Monday, July 25, 2011

THe Slippery Slope

Here's a quick test for how your relationship is doing. If love and peace and intimacy were moving forward, and conflict and judgment is moving backward, answer this question truthfully:

What direction is your relationship moving in, and at what speed?

When couples come to see us, they are often moving backward, in a viscous cycle. In this stage, communication easily slips into reactions to reactions to reactions. Each party sincerely believes that "as soon as the other person stops, I will." This is what seems fair because each party can name an incident which predates their reaction, that the other party did something wrong earlier.

Basically, the relationship has been reduced to the "he started it!" that parents and teachers hear from children so often.

But it does feel real. How can you respond lovingly to repeated affronts? Each partner can even name moments when they did try to forgive and forget, and got slammed anyway, so better to hold out for justice.
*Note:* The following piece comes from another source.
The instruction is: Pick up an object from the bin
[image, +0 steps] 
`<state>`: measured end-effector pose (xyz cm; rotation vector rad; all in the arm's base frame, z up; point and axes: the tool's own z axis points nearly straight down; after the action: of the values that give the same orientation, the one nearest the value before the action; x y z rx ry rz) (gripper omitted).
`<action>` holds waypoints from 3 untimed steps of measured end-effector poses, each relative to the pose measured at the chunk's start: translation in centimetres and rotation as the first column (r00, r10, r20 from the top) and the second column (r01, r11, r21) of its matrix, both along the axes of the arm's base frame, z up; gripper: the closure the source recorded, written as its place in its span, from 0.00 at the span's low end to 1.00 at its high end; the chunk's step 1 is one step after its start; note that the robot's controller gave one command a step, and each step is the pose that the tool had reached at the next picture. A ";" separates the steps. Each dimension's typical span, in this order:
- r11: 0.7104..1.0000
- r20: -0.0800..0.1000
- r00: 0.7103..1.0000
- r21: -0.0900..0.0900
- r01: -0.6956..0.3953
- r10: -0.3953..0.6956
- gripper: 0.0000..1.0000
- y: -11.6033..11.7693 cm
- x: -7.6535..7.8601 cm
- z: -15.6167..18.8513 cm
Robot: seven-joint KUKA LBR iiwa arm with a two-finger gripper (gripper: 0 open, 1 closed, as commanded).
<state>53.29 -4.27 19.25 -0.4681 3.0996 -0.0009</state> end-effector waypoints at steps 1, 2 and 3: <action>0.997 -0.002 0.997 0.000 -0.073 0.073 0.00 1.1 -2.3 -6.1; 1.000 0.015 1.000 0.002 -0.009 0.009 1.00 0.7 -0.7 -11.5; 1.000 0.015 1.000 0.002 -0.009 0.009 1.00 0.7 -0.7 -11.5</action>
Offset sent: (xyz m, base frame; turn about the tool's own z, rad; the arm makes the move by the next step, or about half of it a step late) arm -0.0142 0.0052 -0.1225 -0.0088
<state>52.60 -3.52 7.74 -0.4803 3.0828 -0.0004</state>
Of course, this strategy accounts for the backward motion of the relationship. Both parties are driving their part of the relationship looking only in the rearview mirror, waiting for their partner to rectify the past, before they feel safe to move on to new territory. But since both parties are using this same strategy, the relationship just keeps backing up over the same painful turf.

There comes a time when this backward motion develops a momentum. Even without trying, even little things seem to just slide back the wrong way. Worse, even when both parties decide to turn things around, it seems like the relationship is already careening down an incline too steep to stop, and so kicking and screaming, the whole family keeps sliding backwards down into chaos and conflict.

When I'm with a couple in this state, I can see the topography of their relationship like a hill that just keeps getting steeper and steeper. After a while it doesn't seem like it has anything to do with them, it is just the shape of the terrain.




And it is the shape of the terrain, but the surprising fact is that this particular terrain responds to us, even though it feels the other way around.

When you stop speaking in judgments and reactions, the ground levels out immediately.

Often by the end of the very first session (when I am translating their judgments into expressions of universal needs for them) both parties can feel the ground beneath them level out. Often during that first week at home they slide back down into their old strategy and blame the OTHER PERSON and the terrain slants back down again.

So let me make it really clear: when you feel the earth begin to slant away from your partner, when you feel yourself moving inexorably away from them, it's your point of view of the situation which is causing that.